Pescare: che passione

Ho iniziato ad avvicinarmi alla pesca in mare già da bambina. Abitando a Genova potevo effettuare questo magnifico sport con poca difficoltà logistica.

Si partiva, la famiglia al completo, genitori e fratelli, da Genova per andare a Camogli, nella riviera ligure di levante e da lì si prendeva il vaporetto che portava a Punta Chiappa.

Tutto era entusiasmante: il viaggio in mare, anche se durava poco, era bellissimo. Galleggiavi tra le onde con i gabbiani che ne seguivano la scia.
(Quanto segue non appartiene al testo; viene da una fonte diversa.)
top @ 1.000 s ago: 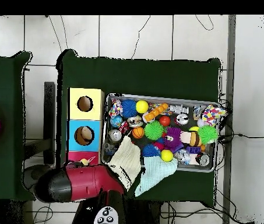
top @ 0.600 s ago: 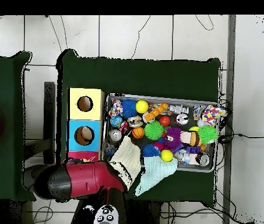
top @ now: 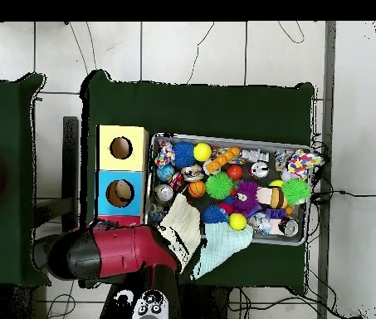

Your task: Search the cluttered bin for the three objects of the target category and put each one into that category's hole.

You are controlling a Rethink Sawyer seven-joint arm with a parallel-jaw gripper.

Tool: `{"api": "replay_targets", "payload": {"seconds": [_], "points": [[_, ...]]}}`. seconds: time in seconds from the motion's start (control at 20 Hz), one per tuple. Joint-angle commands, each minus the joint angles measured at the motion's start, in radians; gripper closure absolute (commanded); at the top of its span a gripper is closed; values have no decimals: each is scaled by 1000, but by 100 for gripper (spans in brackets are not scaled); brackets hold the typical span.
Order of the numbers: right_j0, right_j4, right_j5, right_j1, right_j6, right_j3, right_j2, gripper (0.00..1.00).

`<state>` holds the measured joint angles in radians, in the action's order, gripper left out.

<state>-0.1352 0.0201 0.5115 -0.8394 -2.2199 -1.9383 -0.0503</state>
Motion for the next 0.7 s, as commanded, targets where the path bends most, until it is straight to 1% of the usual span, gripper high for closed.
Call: {"api": "replay_targets", "payload": {"seconds": [0.05,0.15,0.25,0.35,0.7], "points": [[25,56,39,27,-35,20,7,0],[33,64,32,50,-32,3,3,0],[27,76,3,72,-40,-10,-5,0],[21,79,-3,79,-47,-12,-7,0],[14,84,27,83,-50,10,0,0]]}}
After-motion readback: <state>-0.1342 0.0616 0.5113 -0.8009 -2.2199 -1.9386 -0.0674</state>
Giunti sul famoso scoglio, proteso sul mare ricco di pesci, respiravo l’aria a pieni polmoni, ossigeno puro e profumo di mare. Cosa c’è di più bello!

Appena scesi dal vaporetto si passava alla trattoria, a picco sul mare, per ordinare per pranzo l’aragosta, piatto prediletto di mio padre, che io invece non apprezzavo.
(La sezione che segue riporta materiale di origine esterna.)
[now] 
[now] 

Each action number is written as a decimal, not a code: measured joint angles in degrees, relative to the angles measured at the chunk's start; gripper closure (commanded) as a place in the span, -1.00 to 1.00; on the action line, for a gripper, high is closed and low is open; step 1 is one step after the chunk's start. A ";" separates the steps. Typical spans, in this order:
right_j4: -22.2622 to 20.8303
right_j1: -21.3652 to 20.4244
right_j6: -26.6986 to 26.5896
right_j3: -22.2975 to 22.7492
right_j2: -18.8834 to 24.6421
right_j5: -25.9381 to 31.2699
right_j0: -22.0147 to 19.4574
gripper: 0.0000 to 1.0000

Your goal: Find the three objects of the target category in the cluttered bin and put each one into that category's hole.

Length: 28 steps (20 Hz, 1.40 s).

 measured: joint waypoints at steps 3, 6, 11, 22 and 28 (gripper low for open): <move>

Le stesse galleggiavano vive in mare aperto delimitato da una rete.

E poi, finalmente, si poteva andare a pescare, distanziati l’uno dall’altro, per non ingarbugliarsi con il filo.

L’esca era un verme alternato al pastone, che i miei fratelli avevano preparato a casa, mettendo a mollo del pane duro, pangrattato e formaggio pepato vecchio, lavorandolo fino a raggiungere una consistenza simile al pongo. Ne facevano poi alcune palle avvolte in una pezza asciutta.
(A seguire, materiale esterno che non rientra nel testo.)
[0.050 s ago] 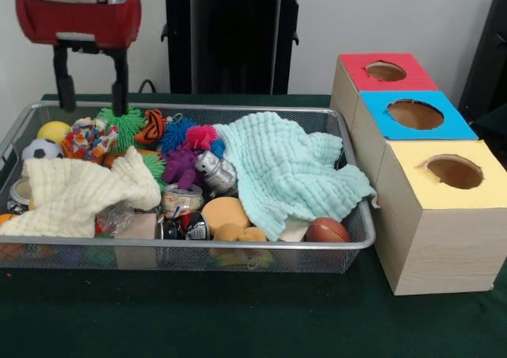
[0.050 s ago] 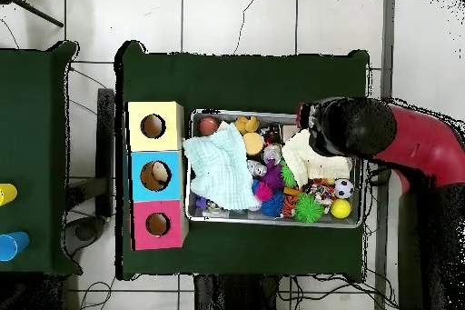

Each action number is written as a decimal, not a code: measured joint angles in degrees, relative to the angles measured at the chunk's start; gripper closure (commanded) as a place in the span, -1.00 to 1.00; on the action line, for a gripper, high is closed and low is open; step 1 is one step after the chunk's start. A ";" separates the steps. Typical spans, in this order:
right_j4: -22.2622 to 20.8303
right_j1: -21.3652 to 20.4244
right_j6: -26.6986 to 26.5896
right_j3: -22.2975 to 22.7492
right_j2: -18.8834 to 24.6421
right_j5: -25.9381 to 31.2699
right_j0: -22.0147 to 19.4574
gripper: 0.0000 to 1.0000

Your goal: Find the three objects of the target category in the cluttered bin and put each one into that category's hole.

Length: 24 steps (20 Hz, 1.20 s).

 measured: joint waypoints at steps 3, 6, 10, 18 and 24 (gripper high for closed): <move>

Quindi, io avevo sia la scatoletta con i vermi che il composto.

Una volta posizionato il boccone sull’amo, non dovevo far altro che buttare il filo con il galleggiante, senza mulinello perché eravamo già in alto mare. E poi attendevi che questi si muovesse, prima piano piano e, quando lo vedevi inabissarsi, davi un forte strattone per ancorare lo sfortunato pesce.Nell’attimo che non vedevi più il galleggiante, l’adrenalina saliva per poi crollare alla vista del pesce che avevi eliminato per sempre dal suo ambiente naturale.

Passando gli anni le avventure legate al mare sono continuate ma in modo diverso. Si utilizzava sempre il battello, nel periodo di maggio-luglio, ma per andare a pesca di aguglie su un molo a Genova Prà.

Facevamo l’ultima corsa serale per stare poi sul molo tutta la notte (a quei tempi non utilizzavi il cellulare). Eri nel buio completo, con la sola luce delle torce per non finire in acqua. E stavi lì, tutta la notte, insieme ad altri pescatori che non conoscevi e non vedevi. Un thermos con il the caldo, una giacca a vento, le canne da pesca, il retino era tutto ciò che avevi.

Con questi pesci si doveva preparare l’occorrente già da casa utilizzando una tecnica particolare: si foravano e poi si applicavano tappi di sughero, distanziati tra di loro sul filo di nylon.

Applicavi il galleggiante fluorescente per poter intravedere la tua esca e, quando percepivi il movimento ondulatorio diverso dell’acqua, sapevi che stava arrivando un banco di sardine, prede inseguite dalle aguglie.

Non sono orgogliosa di aver praticato, per tanti anni, la pesca, ma sono rimasta maggiormente inorridita quando ho visto utilizzare la pesca sportiva. La trovo disumana.

Tirare a riva il pesce per il gusto (da brivido, lo ammetto per le dimensioni dello stesso) per poi rigettarli in acqua.  Poveretti, non riesco a quantificare quante ferite labiali e quanti ami avranno ingerito. 

So per certo che, questo tipo di pesca, non la effettuerei mai!